The twisty, titillating, controversial history of gay sex drug poppers

You'll recognize it if you smell it. "Nail polish remover with a hint of permanent marker." "Photo chemicals." "It's hard to describe the smell, but I know I hate it."

These Reddit users – of the subreddit "Ask Gay Men" – are talking about poppers, alkyl nitrite inhalants that many gay men sniff from little bottles in order to feel euphoric on the dance floor and/or loosen up before anal sex. They may "hate" the smell, but that isn't stopping them, either.

"It's just a momentary high like that's like a minute- or two long, every time you sniff," says Adam Zmith, author of "Deep Sniff: A History of Poppers and Queer Futures."

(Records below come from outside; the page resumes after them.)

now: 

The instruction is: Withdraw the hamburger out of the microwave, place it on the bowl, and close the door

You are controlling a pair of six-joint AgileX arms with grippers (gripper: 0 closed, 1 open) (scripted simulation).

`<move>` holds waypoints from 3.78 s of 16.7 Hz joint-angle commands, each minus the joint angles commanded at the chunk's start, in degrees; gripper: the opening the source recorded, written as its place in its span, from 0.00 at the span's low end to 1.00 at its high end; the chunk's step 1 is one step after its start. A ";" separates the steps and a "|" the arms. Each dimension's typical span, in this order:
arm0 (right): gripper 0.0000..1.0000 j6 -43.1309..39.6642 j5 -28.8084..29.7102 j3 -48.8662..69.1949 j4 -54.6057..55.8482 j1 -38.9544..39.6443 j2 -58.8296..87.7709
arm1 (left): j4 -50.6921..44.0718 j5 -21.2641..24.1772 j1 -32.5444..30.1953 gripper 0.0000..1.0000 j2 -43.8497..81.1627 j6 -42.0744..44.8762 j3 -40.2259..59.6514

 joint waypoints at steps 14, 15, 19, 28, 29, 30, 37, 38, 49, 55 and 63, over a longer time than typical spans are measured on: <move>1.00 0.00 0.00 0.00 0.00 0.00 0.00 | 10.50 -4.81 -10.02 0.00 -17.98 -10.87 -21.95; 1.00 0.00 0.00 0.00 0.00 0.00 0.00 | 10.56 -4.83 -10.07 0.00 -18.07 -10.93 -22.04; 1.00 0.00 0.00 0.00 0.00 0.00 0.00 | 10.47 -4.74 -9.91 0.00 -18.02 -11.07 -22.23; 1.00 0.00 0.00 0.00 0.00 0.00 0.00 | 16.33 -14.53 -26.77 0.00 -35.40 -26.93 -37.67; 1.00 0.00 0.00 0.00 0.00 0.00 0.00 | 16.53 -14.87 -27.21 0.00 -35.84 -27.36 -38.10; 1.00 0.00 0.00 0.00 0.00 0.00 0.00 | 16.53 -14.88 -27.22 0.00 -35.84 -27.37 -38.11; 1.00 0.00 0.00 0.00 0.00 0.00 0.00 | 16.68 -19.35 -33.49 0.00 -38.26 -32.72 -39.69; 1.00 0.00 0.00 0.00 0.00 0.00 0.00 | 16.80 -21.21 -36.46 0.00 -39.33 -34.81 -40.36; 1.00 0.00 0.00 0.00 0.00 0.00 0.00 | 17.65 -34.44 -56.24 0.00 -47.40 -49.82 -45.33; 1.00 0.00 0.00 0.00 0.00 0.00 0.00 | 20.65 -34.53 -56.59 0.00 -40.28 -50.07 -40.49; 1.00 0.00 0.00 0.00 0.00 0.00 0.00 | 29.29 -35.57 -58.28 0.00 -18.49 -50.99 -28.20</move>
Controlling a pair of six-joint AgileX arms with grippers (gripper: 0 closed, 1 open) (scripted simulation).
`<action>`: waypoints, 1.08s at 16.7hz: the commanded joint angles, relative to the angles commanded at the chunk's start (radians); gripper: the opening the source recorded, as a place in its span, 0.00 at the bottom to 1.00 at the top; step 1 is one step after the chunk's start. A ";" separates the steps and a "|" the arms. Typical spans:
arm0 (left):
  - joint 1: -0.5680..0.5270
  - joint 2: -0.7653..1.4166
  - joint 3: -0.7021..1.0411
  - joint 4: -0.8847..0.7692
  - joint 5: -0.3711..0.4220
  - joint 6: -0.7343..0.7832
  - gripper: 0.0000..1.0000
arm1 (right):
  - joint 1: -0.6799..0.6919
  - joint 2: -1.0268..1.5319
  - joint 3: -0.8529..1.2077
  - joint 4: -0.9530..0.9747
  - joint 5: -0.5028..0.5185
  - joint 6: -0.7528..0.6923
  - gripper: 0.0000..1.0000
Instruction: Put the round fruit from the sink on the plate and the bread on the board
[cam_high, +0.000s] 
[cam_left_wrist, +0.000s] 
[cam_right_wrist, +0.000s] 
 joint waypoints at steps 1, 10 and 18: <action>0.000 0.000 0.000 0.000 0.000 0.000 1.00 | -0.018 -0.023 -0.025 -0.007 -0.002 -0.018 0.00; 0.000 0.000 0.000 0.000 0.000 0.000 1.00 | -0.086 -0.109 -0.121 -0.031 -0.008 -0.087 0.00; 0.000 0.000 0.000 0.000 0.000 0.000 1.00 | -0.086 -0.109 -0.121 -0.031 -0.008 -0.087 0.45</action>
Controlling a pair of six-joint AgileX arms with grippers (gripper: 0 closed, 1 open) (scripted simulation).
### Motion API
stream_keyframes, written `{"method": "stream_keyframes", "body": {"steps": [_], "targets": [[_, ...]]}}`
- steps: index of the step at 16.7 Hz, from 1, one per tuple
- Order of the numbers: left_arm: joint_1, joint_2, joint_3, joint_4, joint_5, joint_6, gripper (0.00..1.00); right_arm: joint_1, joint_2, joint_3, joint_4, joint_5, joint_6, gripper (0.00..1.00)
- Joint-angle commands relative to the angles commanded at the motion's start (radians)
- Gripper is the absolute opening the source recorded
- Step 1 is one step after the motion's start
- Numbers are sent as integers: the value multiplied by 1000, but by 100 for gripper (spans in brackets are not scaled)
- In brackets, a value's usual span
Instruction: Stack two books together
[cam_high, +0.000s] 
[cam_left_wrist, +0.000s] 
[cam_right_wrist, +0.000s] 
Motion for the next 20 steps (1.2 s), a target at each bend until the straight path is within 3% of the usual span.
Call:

Poppers as a gay sex drug dates back to the 1960s in the U.S. People joke that you can smell the poppers "through the screen" when perusing social media footage of gay men jiving, gyrating. Troye Sivan's song "Rush," for example, shares a name with a poppers brand.

But that euphoric, sexual feeling – which comes from sniffing chemical compounds called nitrites – isn't always so euphoric or sexual. It can be unsafe in excess (though many users don't realize it or care – or both).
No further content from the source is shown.